Le perroquet de l'alchimiste

(Mise à jour : ajout de quelques notes de bas de page pour éclaircir les chiffres.)

Je suis très partagé sur le sujet de l’ouverture du don du sang aux homos. On va un peu vite à voir de la discrimination là où il n’y a que des statistiques. Les homos sont plus souvent atteints d’infections sexuellement transmissibles que les hétéros, c’est une simple réalité, corroborée par toutes les enquêtes de prévalence, ainsi que par le schéma des épidémies récentes qui toutes ont commencé par toucher la communauté gay en premier : le SIDA bien sûr, mais aussi la résurgence de la syphilis par exemple[1].

Vous vous dites : je suis en couple stable, je n’ai donc pas plus de risque qu’un couple hétéro d’attraper une saloperie, il n’y a donc aucune raison que je ne puisse pas donner mon sang. Vous vous dites : ce n’est pas l’homosexualité qui doit contre-indiquer le don du sang, mais les pratiques à risques, comme avoir de nombreux partenaires ou fréquenter les bordels.

Ce raisonnement ne tient pas. Vous êtes en couple stable, certes, mais il est possible que votre mec vous trompe. C’est banal. Ca arrive aussi souvent dans les couples homos que dans les couples hétéros (les mauvaises langues diraient même : plus souvent !). La grosse différence, c’est que quand un homo trompe son mari, il le fait avec une personne qui a 100 fois plus de chances d’être séropositive que la personne avec qui un hétéro tromperait sa femme[2]. De ce fait, la probabilité qu’un homo en couple stable soit séropositif sans le savoir est très significativement supérieure à la probabilité qu’un hétéro en couple stable le soit.

Idem pour la fréquentation des boîtes à cul ou échangistes : quand on le fait dans le milieu gay, pour la même raison, c’est beaucoup plus risqué que quand on le fait dans le milieu hétéro. Les médecins ne s’y trompent pas, c’est bien le milieu, et donc incidemment l’orientation sexuelle, qui est une contre-indication. Pas la nature de la pratique elle-même. Pratiques égales, risques différents.

On raconte que les alchimistes avaient toujours un perroquet dans leur laboratoire, parce que cet animal très sensible aux émanations leur servait de signal d’alarme pour le cas où leurs expériences se mettaient à dégager des fumées toxiques. C’est triste à dire, mais les gays tiennent ce même rôle en épidémiologie des IST : ce sont toujours les premiers atteints lorsqu’une épidémie se déclare. C’est pour cela que ne tient pas non plus l’argument qui consiste à dire qu’il n’y a aucun risque puisque tous les prélèvements sanguins sont testés. Les échantillons sont testés, certes, mais uniquement pour les maladies connues. L’exemple du SIDA en 1980 nous a appris que de nouvelles IST pouvaient émerger ; et l’expérience nous apprend que si ça se reproduit, elles commenceront très probablement par frapper la communauté homo en premier.

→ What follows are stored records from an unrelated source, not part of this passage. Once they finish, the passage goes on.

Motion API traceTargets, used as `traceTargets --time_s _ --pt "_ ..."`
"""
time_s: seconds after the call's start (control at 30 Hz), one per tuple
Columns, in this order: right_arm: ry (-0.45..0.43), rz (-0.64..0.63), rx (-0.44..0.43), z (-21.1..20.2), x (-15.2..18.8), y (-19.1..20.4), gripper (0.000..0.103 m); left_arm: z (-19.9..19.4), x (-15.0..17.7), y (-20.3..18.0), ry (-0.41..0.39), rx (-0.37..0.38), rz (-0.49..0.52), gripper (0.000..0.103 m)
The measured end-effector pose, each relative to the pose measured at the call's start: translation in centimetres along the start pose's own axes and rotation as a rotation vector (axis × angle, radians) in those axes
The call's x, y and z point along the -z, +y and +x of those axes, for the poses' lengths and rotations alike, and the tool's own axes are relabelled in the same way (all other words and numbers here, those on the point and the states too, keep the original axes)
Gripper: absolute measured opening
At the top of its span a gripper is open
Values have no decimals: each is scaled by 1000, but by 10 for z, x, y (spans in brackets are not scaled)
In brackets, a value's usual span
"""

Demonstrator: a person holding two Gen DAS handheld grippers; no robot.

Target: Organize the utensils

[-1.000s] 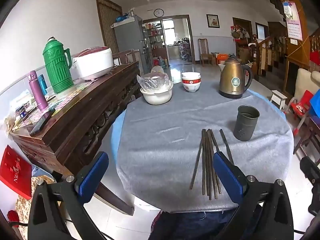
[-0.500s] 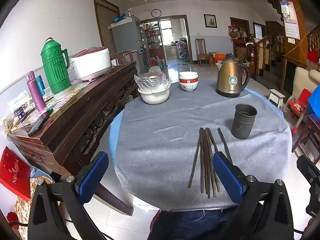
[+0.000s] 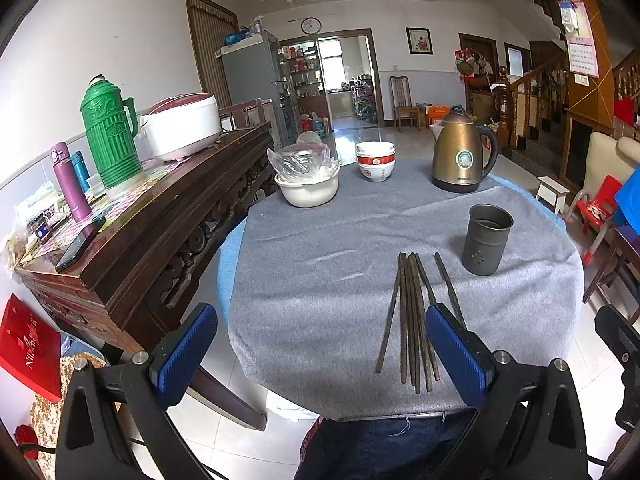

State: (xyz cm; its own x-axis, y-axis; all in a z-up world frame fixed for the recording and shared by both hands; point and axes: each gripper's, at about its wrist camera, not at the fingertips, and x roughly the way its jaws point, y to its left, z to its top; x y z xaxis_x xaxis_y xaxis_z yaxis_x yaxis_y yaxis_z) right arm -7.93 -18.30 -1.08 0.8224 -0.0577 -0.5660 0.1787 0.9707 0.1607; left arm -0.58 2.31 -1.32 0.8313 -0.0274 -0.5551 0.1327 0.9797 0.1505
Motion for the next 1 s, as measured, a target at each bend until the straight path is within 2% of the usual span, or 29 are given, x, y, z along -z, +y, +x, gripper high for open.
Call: traceTargets --time_s 1.0 --pt "8 4 -18 4 1 5 103 0 4 1 8 1 2 103"
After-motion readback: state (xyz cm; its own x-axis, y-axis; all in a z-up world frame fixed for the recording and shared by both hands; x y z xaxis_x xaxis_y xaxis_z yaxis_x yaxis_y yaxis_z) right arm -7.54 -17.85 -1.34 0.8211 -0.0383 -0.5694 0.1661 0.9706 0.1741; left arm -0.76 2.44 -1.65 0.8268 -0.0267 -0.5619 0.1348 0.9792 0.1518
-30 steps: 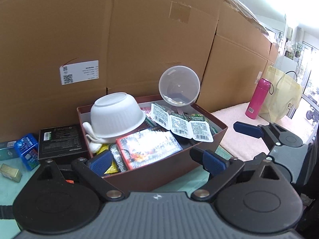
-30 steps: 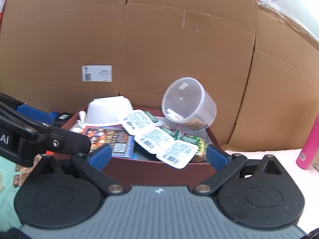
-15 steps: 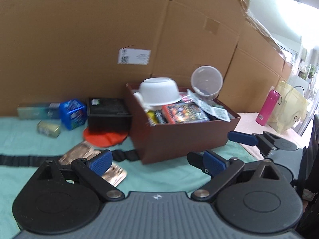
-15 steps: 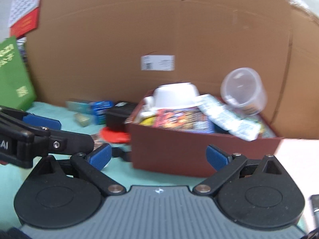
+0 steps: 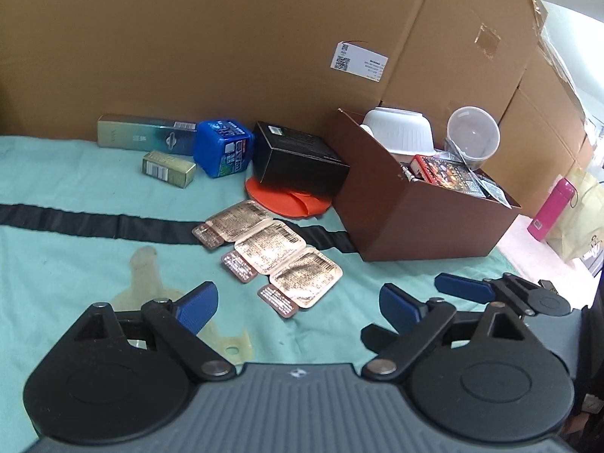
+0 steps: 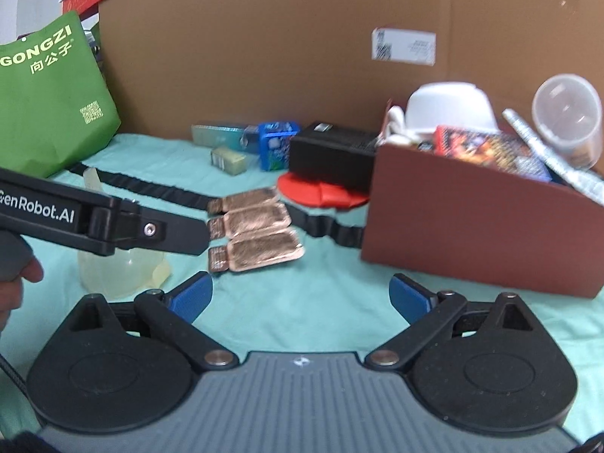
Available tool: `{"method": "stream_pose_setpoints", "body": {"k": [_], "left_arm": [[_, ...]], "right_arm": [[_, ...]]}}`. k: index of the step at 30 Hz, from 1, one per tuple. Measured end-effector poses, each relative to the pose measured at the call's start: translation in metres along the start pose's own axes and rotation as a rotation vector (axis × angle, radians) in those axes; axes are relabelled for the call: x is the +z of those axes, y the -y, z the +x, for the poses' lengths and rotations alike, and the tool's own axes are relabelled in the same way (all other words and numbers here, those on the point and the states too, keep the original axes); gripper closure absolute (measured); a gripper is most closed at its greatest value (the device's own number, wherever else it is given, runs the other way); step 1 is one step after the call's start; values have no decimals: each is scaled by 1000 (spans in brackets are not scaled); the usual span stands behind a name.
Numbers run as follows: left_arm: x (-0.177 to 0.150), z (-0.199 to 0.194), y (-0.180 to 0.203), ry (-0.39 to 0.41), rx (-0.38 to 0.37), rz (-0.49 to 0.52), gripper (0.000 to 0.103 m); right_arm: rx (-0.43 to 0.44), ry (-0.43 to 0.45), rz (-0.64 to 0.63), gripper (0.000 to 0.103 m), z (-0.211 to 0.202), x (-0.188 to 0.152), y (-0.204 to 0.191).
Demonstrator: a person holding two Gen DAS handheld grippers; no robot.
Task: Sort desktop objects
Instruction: 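Move both open tools back over the copper blister strips on the cloth, then close the left tool on the copper blister strip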
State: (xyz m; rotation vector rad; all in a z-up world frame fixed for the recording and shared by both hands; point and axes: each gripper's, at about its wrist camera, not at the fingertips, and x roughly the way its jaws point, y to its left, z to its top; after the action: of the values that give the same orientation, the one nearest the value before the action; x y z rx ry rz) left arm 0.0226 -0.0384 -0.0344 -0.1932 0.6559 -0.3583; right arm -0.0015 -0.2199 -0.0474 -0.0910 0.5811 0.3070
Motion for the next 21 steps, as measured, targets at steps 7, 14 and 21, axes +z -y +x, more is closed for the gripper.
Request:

Il y a par ailleurs le problème, un peu vulgaire mais pourtant non négligeable, du coût. Prélever du sang, puis le tester pour une large palette de maladies, coûte cher. L’EFS cherche naturellement à éviter de récolter des échantillons dont la probabilité qu’ils s’avèrent inutilisables est importante.

Enfin, il y a un gros risque en terme d’image. Un jour, un patient sera contaminé par une transfusion. C’est inévitable[3]. Si ça se produit alors que les homos sont exclus du don du sang, on parlera d’accident, d’impondérable, de fatalité. Si ça se produit alors que les homos ont le droit de donner leur sang, on parlera du lobby gay qui a mis en danger la vie des malades en imposant une pratique à risque au Ministre de la Santé. Et ça sera très difficile à contre-argumenter, parce que globalement, ça ne sera pas complètement faux.

L’interdiction du don du sang aux homos n’est pas de la discrimination, c’est de la bête statistique. Tout comme l’interdiction faites aux personnes qui ont récemment séjourné en zone tropicale, consommé de la drogue, subi un tatouage ou un piercing, etc. Les médecins responsables du don du sang ne sont pas homophobes, ils savent juste lire des chiffres et les interpréter.

Concentrons-nous plutôt sur les vraies discriminations, ce sera bien plus productif et moins risqué, autant pour la santé des autres que pour notre propre image.